PROBLEM DETAILS: From the entries that follow, copy exactly the lines beginning at the line holding "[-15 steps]" and continuing through the line holding "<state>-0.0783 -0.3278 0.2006".

######

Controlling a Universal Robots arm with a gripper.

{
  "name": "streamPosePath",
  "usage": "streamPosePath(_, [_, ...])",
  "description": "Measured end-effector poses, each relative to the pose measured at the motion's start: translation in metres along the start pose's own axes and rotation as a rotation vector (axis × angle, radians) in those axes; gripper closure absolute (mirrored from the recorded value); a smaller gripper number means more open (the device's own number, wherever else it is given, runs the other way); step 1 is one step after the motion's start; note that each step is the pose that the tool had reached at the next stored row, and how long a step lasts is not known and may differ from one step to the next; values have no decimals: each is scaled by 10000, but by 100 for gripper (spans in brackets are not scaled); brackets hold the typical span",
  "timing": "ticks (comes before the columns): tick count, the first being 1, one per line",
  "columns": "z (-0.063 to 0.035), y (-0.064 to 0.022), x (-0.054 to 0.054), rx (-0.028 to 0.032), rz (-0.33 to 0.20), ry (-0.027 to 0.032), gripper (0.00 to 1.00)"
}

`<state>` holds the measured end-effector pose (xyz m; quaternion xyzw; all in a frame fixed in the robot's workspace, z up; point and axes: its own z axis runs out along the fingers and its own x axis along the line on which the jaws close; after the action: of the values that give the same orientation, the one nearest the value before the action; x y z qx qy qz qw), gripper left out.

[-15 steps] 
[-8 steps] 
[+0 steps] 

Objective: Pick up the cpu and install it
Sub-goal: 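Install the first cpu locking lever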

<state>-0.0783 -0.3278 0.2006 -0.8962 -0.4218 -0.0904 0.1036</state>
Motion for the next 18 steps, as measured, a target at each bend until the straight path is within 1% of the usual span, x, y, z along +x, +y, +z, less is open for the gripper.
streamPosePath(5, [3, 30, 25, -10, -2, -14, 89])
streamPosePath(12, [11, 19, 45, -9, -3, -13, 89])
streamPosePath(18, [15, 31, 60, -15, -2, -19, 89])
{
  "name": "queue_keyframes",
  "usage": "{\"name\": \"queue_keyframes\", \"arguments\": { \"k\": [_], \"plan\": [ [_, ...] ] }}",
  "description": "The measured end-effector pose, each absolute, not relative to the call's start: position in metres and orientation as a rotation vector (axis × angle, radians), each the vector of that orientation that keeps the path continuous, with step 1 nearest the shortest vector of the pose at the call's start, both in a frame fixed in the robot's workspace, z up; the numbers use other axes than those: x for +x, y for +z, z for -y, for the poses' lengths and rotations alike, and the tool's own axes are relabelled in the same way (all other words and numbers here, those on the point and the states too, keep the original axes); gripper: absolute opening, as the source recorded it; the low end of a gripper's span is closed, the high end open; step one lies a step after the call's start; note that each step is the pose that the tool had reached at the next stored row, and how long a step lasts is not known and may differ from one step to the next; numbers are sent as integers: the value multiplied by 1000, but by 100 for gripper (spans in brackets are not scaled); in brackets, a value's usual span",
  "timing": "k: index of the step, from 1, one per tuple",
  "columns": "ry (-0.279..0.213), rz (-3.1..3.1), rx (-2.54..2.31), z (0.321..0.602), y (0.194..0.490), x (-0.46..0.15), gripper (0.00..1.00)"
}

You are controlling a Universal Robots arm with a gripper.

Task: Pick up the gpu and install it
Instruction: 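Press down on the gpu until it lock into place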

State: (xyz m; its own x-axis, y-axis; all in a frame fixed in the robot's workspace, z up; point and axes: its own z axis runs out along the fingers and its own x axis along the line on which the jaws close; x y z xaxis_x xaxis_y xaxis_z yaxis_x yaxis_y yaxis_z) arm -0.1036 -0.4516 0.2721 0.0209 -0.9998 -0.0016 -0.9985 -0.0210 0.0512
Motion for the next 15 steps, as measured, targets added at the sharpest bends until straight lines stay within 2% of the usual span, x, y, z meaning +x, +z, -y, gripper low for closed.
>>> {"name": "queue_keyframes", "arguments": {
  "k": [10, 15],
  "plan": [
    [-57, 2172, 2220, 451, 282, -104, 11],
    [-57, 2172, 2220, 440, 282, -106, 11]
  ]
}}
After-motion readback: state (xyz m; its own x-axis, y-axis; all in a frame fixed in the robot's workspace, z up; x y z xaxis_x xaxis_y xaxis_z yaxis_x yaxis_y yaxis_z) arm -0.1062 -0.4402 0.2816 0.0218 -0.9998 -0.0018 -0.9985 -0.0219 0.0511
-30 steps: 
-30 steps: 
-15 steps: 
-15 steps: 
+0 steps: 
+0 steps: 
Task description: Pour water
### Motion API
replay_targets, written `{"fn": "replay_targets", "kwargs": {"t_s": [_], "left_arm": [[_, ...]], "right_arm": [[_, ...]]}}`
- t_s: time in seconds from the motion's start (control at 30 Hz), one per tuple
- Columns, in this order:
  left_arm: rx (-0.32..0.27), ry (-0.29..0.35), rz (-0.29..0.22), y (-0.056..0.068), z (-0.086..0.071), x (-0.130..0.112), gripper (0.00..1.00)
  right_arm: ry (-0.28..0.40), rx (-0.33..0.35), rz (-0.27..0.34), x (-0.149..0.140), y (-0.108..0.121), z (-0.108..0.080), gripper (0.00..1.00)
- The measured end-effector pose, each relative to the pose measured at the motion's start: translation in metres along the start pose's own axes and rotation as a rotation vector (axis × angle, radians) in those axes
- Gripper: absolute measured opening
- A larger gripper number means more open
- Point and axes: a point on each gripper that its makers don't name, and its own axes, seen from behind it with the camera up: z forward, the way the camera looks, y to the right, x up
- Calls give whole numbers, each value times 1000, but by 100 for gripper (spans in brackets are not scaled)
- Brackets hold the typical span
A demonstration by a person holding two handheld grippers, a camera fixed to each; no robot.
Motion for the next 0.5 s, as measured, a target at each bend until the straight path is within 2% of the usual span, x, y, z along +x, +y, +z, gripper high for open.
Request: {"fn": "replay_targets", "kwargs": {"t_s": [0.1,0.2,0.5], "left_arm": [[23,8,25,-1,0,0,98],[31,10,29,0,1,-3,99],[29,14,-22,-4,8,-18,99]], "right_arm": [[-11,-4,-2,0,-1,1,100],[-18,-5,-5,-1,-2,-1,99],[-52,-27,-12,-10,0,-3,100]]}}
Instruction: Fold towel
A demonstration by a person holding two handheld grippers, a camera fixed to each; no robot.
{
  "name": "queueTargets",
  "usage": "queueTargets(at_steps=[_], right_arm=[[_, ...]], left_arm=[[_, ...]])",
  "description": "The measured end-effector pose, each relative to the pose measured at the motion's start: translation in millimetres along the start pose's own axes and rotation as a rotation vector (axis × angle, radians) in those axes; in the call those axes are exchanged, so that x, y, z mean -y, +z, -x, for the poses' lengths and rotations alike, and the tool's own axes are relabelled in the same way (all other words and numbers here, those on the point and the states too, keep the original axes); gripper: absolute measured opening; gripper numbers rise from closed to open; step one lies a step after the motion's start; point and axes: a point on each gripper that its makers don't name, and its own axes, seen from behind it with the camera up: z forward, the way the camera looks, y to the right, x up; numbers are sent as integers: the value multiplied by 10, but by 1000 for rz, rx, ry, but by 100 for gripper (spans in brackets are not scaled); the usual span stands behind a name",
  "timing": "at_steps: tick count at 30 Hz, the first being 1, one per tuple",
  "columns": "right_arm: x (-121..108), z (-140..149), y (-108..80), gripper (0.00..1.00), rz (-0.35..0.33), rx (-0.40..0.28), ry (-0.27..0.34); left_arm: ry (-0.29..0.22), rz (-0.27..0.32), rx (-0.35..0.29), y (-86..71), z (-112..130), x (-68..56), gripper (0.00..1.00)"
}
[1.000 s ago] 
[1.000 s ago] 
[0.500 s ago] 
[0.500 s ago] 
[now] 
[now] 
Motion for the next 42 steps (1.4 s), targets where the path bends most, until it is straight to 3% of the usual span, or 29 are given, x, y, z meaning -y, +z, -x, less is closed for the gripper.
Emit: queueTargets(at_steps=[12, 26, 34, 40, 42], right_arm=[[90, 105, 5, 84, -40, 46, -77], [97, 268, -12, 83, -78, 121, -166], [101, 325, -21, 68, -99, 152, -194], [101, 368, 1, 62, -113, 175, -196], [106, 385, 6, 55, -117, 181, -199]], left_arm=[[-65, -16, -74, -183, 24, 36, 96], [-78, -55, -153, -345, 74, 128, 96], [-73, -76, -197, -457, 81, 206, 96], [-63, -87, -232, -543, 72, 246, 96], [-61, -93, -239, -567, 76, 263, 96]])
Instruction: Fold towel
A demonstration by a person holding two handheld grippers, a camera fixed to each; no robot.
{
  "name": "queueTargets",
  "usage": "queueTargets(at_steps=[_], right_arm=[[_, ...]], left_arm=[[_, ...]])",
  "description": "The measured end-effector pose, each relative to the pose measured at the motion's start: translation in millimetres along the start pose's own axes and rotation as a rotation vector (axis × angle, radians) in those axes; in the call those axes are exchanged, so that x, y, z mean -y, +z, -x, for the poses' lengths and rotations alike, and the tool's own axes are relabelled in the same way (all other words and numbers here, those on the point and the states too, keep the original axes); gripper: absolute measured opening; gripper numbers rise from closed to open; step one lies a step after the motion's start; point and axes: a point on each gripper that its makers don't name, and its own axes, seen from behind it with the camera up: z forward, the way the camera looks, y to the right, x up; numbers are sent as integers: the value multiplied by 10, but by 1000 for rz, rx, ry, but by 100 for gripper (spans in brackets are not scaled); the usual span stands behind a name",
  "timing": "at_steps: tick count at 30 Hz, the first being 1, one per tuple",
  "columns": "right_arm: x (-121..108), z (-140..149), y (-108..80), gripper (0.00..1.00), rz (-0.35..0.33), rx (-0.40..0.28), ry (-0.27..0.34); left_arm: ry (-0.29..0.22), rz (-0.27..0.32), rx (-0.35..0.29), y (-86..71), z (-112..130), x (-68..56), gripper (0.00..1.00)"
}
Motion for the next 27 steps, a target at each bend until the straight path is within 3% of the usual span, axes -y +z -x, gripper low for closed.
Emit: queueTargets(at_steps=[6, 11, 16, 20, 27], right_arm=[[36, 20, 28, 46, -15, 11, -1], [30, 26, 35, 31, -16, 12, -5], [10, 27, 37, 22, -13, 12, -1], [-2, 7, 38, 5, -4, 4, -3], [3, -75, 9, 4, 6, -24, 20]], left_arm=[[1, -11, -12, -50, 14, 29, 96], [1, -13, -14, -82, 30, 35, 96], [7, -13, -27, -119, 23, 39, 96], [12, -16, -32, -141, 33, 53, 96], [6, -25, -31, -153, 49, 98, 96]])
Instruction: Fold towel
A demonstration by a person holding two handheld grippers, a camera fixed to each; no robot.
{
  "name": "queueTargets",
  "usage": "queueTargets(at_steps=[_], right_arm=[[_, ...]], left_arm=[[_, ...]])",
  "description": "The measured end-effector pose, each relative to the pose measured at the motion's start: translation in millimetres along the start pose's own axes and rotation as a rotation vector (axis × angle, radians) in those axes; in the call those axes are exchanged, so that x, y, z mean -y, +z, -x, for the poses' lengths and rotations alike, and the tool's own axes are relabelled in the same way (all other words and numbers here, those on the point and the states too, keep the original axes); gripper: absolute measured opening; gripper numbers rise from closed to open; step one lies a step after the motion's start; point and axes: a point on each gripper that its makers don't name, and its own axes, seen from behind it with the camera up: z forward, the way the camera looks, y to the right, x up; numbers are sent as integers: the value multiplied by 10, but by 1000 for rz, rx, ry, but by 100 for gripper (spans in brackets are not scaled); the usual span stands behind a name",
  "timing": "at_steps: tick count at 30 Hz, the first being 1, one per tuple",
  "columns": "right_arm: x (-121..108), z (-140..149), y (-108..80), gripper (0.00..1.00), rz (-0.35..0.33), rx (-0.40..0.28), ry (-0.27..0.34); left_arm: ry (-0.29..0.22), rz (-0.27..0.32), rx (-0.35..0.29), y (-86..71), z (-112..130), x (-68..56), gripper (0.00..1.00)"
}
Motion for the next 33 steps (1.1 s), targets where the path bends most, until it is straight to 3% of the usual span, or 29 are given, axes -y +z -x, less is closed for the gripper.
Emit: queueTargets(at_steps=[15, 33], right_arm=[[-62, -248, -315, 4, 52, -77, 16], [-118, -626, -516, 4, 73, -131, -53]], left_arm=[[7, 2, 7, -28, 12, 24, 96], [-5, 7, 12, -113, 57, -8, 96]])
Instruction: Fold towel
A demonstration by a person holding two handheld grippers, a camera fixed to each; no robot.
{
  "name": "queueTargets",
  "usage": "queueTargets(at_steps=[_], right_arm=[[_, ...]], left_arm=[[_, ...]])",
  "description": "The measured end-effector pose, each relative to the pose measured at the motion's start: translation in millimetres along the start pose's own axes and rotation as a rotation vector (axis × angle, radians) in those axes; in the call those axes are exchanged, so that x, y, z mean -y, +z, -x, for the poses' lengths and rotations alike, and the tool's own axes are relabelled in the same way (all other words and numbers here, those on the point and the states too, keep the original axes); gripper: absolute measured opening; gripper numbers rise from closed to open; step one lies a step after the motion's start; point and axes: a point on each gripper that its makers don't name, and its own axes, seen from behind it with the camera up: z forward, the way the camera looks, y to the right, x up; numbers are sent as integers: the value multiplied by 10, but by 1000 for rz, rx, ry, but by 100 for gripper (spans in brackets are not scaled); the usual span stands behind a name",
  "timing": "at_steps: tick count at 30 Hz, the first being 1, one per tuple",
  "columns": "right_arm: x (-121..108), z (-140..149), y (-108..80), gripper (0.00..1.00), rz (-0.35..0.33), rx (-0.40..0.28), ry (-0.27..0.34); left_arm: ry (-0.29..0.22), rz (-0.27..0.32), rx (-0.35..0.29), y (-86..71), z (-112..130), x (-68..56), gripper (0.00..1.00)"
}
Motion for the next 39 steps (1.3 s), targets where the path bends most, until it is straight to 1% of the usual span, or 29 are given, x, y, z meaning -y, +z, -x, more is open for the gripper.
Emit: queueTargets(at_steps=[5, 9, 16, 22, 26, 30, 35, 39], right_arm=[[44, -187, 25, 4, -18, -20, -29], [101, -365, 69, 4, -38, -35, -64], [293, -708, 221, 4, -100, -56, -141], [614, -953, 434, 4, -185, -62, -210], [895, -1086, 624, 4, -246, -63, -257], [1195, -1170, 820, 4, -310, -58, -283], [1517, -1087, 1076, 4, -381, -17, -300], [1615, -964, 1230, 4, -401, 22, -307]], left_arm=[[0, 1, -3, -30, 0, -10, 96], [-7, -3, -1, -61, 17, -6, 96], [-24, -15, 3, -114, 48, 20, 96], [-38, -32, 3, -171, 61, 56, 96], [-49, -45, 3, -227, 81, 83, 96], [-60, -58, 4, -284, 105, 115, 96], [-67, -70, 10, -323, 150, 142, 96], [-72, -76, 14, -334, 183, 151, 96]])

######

OUTPUT FOR THIS TASK:
[-15 steps] 
[-8 steps] 
[+0 steps] 

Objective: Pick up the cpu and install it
Sub-goal: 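Install the first cpu locking lever
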
<state>-0.0783 -0.3278 0.2006 -0.8962 -0.4218 -0.0904 0.1036</state>

No more work is required for the exercise.